## Work order
Copy every line of the data that includes the string "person".

● ● ● ● ● ● ●

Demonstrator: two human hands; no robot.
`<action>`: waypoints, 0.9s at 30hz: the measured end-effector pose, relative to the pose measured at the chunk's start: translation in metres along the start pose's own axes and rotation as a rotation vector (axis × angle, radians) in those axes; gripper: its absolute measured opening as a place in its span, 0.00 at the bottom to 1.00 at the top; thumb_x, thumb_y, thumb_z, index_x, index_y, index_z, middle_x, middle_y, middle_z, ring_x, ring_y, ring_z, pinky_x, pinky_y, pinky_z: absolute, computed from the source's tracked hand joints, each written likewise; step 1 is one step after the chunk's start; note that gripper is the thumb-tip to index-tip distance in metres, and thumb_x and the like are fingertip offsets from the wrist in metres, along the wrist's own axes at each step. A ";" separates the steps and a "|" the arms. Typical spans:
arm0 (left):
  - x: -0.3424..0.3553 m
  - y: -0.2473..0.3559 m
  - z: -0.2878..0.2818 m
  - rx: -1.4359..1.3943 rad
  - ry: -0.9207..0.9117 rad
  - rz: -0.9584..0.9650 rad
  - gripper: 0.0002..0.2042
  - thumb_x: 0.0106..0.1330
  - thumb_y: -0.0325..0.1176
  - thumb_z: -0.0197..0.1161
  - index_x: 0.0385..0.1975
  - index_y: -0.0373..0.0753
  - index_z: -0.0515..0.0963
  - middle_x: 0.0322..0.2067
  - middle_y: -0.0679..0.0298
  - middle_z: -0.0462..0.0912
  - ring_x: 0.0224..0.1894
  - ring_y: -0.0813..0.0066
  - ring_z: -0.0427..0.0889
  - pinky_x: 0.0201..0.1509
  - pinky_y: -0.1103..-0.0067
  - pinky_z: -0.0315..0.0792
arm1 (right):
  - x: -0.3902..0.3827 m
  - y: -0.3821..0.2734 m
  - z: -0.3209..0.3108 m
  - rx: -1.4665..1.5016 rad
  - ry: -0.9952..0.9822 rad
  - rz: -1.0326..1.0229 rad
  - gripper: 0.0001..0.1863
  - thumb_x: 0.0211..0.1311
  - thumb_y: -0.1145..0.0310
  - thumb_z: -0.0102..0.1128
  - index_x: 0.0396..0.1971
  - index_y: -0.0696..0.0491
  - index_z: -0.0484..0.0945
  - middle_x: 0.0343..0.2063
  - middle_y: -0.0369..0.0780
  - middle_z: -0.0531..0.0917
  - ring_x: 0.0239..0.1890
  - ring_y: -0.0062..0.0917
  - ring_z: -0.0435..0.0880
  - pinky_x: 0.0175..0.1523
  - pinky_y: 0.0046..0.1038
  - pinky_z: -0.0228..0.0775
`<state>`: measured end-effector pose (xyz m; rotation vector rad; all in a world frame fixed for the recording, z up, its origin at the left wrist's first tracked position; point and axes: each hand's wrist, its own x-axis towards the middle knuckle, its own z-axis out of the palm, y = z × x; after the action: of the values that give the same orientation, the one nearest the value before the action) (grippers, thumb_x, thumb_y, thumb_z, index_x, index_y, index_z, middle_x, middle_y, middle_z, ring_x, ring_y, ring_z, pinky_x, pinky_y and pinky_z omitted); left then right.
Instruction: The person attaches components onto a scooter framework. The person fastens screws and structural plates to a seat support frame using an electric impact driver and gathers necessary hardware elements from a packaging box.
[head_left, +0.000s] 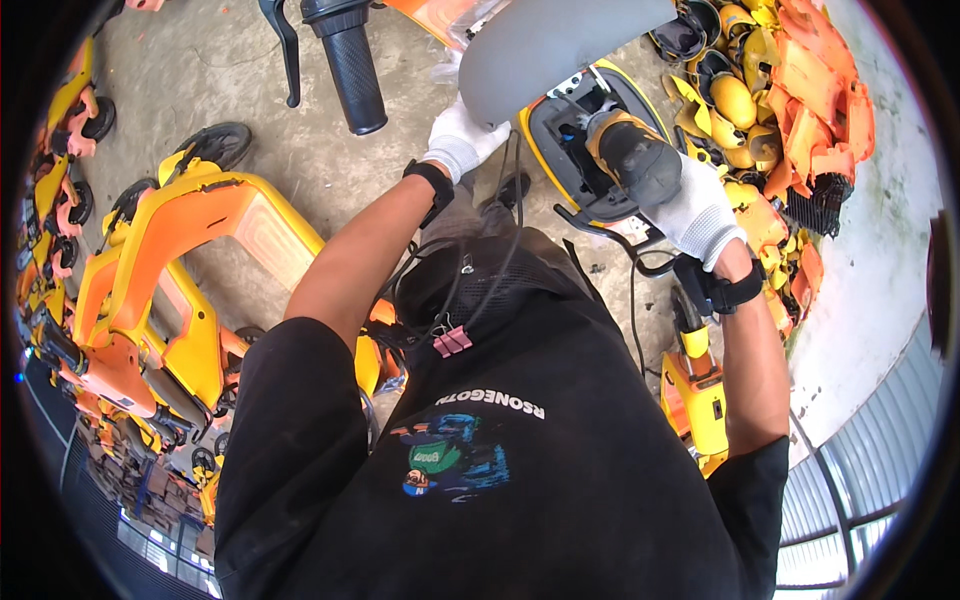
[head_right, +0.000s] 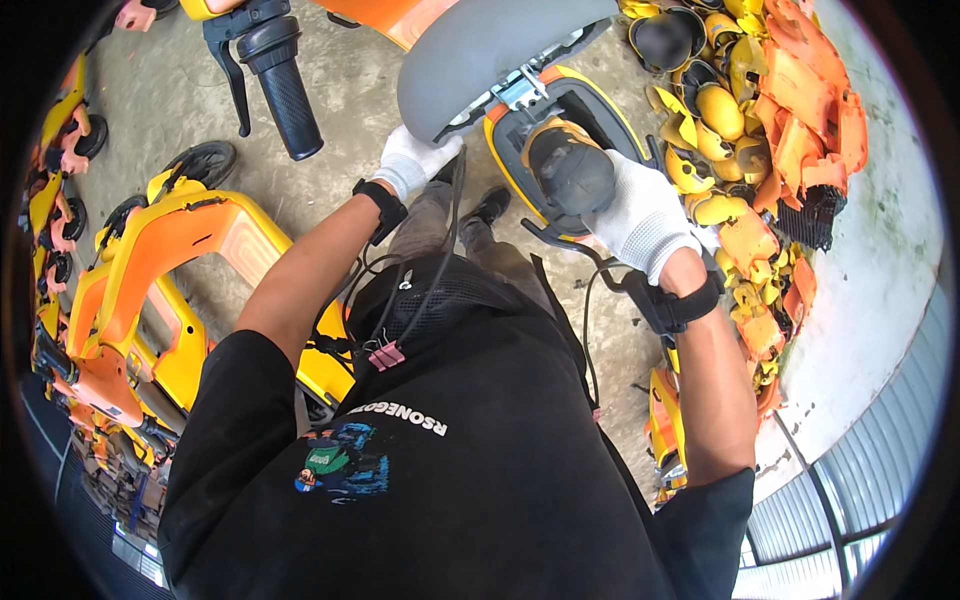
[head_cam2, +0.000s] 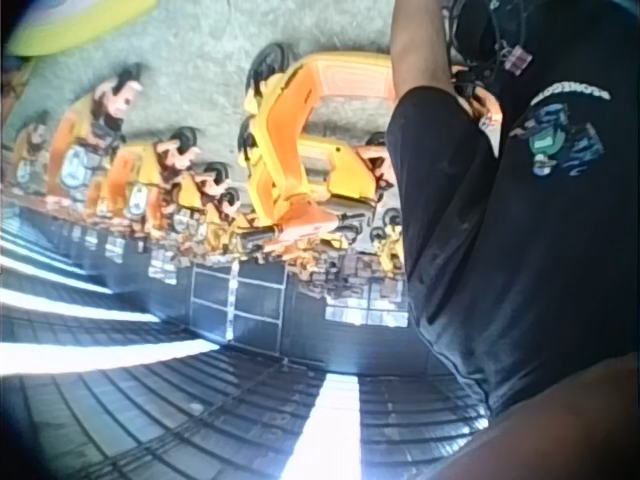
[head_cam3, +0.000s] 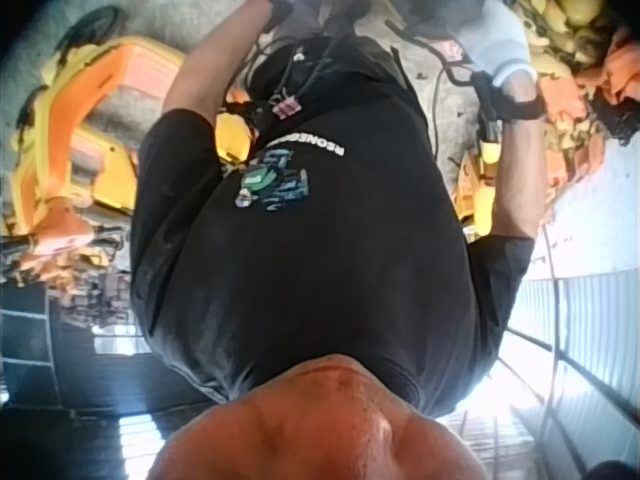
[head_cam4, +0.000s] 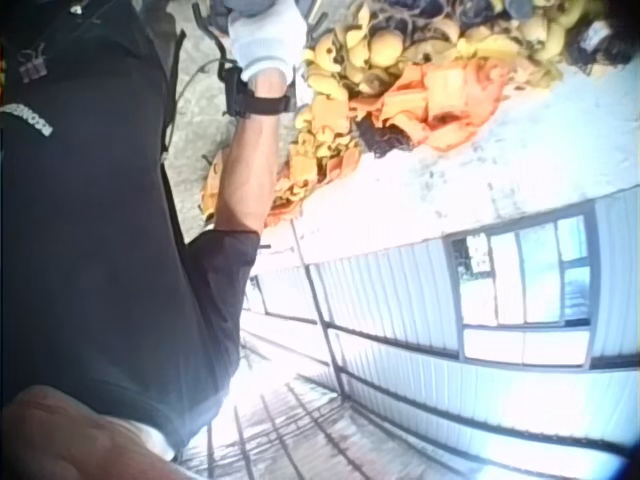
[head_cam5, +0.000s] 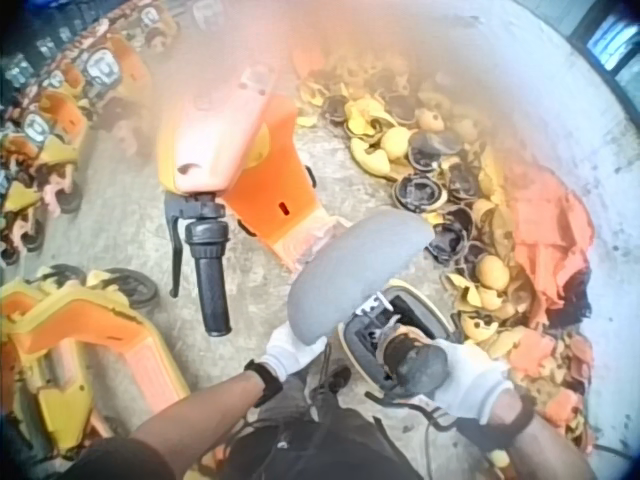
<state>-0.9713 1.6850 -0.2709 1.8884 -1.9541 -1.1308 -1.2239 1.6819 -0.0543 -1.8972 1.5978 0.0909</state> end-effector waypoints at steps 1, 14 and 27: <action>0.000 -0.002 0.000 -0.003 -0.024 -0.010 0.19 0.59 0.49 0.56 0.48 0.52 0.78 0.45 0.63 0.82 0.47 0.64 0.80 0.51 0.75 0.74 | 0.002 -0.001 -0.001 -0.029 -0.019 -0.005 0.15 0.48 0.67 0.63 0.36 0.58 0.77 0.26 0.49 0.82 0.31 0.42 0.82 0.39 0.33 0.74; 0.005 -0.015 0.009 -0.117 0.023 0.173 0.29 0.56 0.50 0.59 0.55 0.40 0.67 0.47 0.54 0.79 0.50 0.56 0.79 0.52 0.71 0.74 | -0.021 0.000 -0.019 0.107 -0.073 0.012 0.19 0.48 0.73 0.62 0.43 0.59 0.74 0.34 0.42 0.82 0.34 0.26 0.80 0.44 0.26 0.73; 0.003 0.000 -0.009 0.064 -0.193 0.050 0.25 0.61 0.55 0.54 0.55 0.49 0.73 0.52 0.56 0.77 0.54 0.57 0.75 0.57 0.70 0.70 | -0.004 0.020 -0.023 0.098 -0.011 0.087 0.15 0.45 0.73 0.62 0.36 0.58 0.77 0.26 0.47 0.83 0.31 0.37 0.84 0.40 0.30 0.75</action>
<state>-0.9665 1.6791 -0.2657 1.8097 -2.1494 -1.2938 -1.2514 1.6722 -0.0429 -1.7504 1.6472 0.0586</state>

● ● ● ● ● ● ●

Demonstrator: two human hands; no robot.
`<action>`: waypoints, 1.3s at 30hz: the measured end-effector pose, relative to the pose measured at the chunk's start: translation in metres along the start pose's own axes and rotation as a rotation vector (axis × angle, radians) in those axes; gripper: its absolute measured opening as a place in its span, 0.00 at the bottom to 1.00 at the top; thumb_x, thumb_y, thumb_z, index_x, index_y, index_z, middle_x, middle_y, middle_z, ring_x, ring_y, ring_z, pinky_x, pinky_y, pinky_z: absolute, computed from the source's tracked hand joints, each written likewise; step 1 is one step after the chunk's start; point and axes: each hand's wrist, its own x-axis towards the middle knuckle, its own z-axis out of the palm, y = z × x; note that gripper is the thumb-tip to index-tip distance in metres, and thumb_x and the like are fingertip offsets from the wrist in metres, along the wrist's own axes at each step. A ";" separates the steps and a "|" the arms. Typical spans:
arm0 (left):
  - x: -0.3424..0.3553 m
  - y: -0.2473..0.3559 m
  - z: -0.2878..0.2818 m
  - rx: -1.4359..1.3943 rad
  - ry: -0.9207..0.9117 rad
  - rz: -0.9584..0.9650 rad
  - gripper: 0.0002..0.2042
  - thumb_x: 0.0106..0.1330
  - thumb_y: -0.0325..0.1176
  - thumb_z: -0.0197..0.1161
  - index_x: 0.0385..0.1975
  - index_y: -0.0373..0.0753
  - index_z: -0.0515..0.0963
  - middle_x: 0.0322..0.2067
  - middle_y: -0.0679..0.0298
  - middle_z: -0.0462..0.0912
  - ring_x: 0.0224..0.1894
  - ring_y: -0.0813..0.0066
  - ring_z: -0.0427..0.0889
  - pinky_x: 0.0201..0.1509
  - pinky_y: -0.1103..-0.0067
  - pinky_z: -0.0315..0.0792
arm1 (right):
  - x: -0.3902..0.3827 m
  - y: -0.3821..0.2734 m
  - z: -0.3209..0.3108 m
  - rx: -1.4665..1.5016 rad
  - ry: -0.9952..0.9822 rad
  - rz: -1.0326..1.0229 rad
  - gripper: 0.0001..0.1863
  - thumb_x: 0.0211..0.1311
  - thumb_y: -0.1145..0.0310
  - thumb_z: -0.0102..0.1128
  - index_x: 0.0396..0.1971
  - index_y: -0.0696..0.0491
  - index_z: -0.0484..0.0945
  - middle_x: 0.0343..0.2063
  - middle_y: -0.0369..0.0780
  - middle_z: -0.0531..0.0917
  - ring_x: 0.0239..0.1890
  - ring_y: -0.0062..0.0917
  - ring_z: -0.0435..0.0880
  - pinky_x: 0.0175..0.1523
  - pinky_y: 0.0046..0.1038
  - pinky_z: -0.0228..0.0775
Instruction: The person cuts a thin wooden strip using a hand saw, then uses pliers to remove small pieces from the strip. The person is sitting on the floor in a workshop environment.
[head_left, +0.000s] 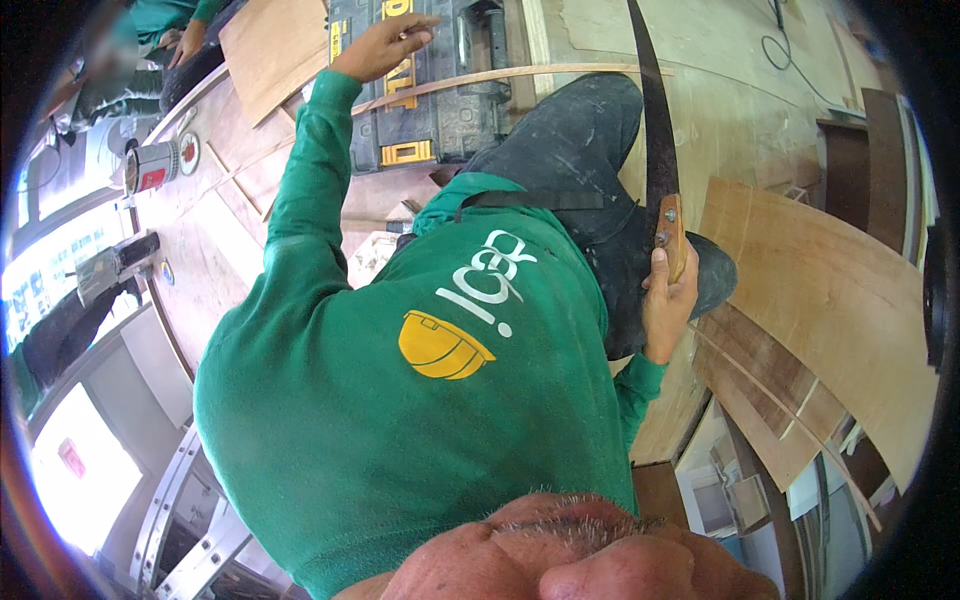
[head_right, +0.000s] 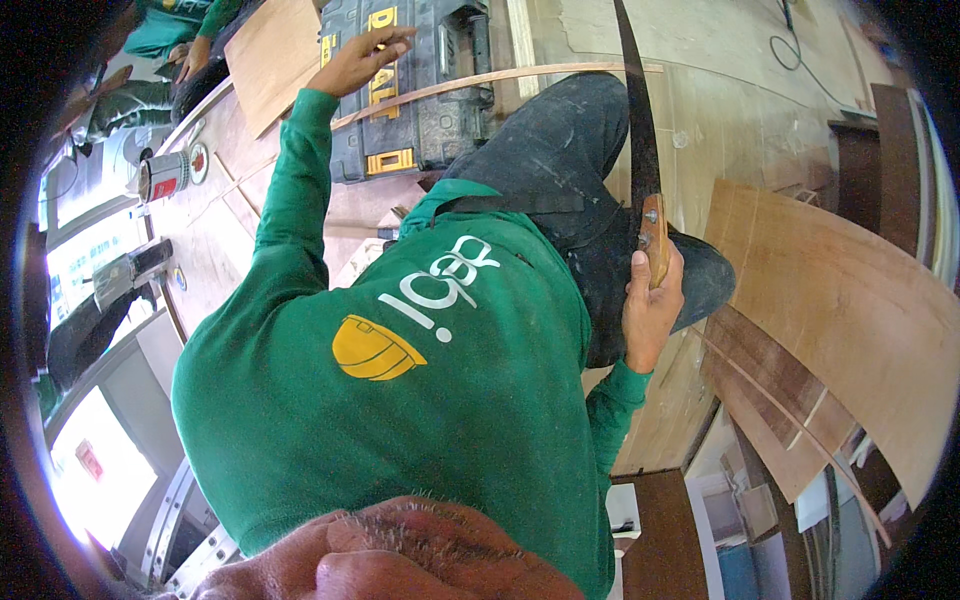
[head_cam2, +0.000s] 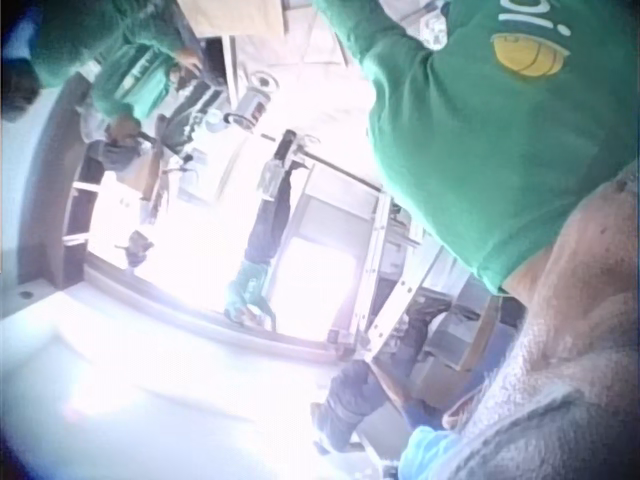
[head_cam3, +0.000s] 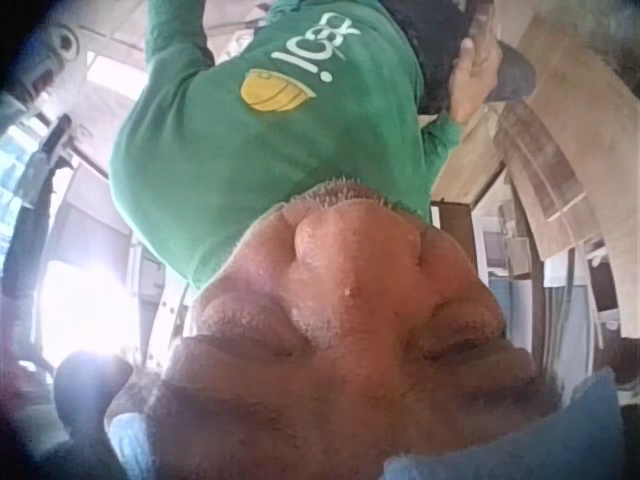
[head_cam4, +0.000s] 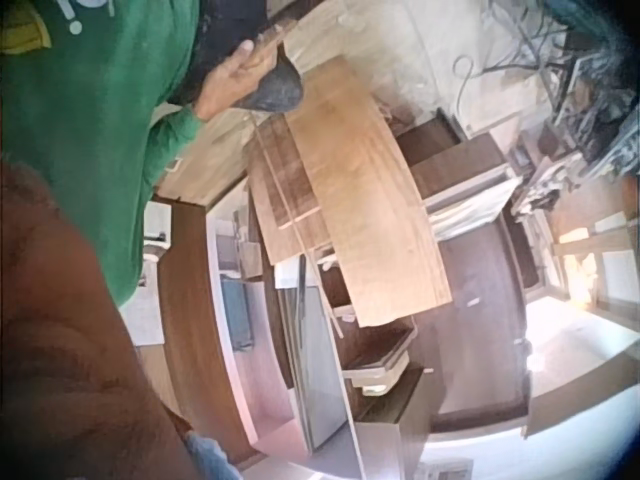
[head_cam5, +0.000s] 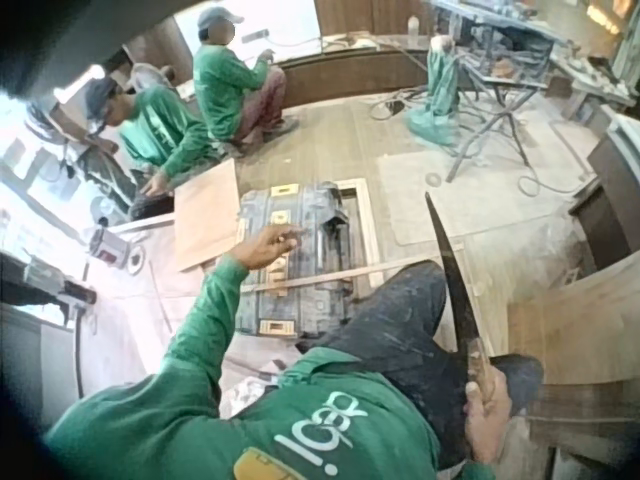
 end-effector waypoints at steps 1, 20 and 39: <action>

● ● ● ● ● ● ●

## The completed task
Instruction: The person attaches components onto a scooter framework. The person fastens screws and structural plates to a seat support frame using an electric impact driver and gathers necessary hardware elements from a packaging box.
Instruction: The person cuts a thin wooden strip using a hand saw, then uses pliers to remove small pieces from the strip. The person is sitting on the floor in a workshop environment.

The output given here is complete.